# Hmmmm



## Tclem (Sep 27, 2015)

ive had my tank from Curtis a year or so now but have used it once or twice. While moving stuff to the new shop I found it buried under a pile of stuff so I dried out some fbeb I got from @justallan and here is what I came up with. They feel like bricks now compared to before. Kinda funny Scott is stabilizing some scales for me right now. Lol

Reactions: Like 1 | EyeCandy! 9 | Way Cool 4


----------



## Kevin (Sep 27, 2015)

WOW that stuff from Allen is off the dang charts!!!!

Reactions: Agree 2


----------



## justallan (Sep 27, 2015)

Tony, you worked some magic on that top set. simply incredible.
That's the difference in someone that knows where to cut the stuff and myself.

Reactions: Like 1


----------



## Tclem (Sep 27, 2015)

justallan said:


> Tony, you worked some magic on that top set. simply incredible.
> That's the difference in someone that knows where to cut the stuff and myself.


I got lucky.
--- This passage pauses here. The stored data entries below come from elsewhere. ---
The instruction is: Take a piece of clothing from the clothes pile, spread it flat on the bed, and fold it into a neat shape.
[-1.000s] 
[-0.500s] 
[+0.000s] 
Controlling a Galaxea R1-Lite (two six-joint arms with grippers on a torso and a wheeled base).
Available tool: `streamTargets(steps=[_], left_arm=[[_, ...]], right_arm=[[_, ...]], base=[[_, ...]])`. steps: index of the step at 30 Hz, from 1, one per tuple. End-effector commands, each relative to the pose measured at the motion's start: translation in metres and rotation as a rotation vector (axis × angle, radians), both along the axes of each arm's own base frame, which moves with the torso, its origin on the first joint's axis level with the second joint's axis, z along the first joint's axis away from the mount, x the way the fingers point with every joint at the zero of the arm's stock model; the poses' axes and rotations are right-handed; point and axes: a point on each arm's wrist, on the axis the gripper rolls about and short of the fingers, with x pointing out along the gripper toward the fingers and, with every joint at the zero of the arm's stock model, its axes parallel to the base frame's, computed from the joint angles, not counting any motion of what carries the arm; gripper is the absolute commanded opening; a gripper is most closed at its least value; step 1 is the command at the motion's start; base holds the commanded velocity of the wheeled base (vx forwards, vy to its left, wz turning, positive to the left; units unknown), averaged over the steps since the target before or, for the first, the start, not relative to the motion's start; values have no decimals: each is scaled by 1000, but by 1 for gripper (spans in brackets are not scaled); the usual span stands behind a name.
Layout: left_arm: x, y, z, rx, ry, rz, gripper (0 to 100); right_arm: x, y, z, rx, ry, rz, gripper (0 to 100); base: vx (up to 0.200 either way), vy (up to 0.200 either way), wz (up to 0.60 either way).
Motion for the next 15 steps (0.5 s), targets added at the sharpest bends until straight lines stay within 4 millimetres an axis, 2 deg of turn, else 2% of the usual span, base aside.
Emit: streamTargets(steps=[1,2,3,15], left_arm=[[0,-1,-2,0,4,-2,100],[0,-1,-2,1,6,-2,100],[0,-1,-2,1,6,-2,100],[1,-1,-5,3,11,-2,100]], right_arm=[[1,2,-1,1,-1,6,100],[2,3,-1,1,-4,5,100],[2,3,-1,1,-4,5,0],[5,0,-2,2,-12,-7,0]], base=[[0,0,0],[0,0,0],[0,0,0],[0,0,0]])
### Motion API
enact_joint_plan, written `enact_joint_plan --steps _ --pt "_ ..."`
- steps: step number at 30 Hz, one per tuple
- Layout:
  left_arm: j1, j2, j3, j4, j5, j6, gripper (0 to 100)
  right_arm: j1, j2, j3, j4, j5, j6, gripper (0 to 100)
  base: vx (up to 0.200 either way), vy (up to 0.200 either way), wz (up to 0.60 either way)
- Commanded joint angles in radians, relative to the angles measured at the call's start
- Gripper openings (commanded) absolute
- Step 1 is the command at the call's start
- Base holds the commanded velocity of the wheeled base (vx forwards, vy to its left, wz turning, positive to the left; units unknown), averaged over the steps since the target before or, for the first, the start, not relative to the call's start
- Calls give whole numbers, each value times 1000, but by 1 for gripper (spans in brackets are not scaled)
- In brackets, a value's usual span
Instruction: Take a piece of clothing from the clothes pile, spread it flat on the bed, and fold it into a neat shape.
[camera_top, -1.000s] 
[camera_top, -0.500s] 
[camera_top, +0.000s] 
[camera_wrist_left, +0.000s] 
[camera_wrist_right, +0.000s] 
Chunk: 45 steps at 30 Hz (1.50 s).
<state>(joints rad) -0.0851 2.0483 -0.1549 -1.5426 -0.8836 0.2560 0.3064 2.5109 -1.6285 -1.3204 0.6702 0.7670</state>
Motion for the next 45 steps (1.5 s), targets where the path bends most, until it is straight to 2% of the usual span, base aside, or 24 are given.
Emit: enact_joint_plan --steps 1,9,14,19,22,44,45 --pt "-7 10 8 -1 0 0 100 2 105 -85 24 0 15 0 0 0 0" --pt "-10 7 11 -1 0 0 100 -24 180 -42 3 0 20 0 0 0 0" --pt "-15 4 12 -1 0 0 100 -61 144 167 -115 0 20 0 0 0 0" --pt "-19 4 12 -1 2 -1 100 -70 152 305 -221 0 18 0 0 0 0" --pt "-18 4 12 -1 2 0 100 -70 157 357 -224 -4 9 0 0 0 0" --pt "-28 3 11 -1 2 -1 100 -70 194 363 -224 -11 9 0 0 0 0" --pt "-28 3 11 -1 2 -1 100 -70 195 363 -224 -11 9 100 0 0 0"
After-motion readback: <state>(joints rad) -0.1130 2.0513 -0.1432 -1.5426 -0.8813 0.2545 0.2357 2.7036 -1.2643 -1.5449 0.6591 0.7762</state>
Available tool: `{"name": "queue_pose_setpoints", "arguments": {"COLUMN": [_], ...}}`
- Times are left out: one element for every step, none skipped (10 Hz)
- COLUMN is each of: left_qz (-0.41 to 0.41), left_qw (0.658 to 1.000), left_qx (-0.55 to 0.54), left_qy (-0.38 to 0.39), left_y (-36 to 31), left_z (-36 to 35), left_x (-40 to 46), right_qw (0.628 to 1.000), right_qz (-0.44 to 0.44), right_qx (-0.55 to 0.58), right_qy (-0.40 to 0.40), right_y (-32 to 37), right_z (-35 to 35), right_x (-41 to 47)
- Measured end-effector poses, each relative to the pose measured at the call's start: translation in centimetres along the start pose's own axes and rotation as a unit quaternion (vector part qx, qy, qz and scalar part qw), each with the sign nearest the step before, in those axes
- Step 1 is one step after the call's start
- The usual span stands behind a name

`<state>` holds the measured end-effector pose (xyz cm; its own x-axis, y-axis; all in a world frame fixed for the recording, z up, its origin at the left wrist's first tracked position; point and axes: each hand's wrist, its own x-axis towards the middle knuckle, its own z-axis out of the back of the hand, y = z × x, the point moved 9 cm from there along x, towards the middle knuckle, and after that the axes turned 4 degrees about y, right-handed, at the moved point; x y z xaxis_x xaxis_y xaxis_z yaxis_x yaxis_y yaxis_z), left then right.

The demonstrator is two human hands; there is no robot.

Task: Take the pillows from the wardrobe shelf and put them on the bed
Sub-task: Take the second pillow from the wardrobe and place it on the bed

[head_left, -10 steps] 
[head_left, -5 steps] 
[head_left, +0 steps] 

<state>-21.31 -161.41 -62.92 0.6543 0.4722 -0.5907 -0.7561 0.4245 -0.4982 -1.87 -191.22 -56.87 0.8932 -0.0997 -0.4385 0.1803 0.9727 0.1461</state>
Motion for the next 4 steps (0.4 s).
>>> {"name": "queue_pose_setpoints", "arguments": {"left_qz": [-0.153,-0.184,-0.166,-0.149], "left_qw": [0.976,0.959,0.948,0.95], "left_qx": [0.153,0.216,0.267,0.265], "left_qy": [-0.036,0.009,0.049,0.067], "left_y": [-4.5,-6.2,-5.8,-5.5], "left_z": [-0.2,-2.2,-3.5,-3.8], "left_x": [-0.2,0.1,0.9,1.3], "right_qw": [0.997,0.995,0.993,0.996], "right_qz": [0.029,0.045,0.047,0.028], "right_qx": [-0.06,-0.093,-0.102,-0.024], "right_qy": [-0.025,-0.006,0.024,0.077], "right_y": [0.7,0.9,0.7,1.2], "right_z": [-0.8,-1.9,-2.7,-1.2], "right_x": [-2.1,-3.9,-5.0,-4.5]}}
Lol

Reactions: Agree 2 | Funny 2


----------



## manbuckwal (Sep 27, 2015)

That top set is awesome !!!!! U need to save that for a future knife ?

Reactions: Agree 1


----------



## Nature Man (Sep 27, 2015)

I like the blue set! Almost looks like a picture of North America. Chuck

Reactions: Thank You! 1


----------



## NYWoodturner (Sep 28, 2015)

Damn nice job Tony. That FBEB is amazing

Reactions: Thank You! 1


----------



## TimR (Sep 28, 2015)

Sweet...definitely got some nice cuts!

Reactions: Thank You! 1


----------



## ironman123 (Sep 28, 2015)

Nice work Tony.. fbe looks good like real good.

Reactions: Thank You! 1


----------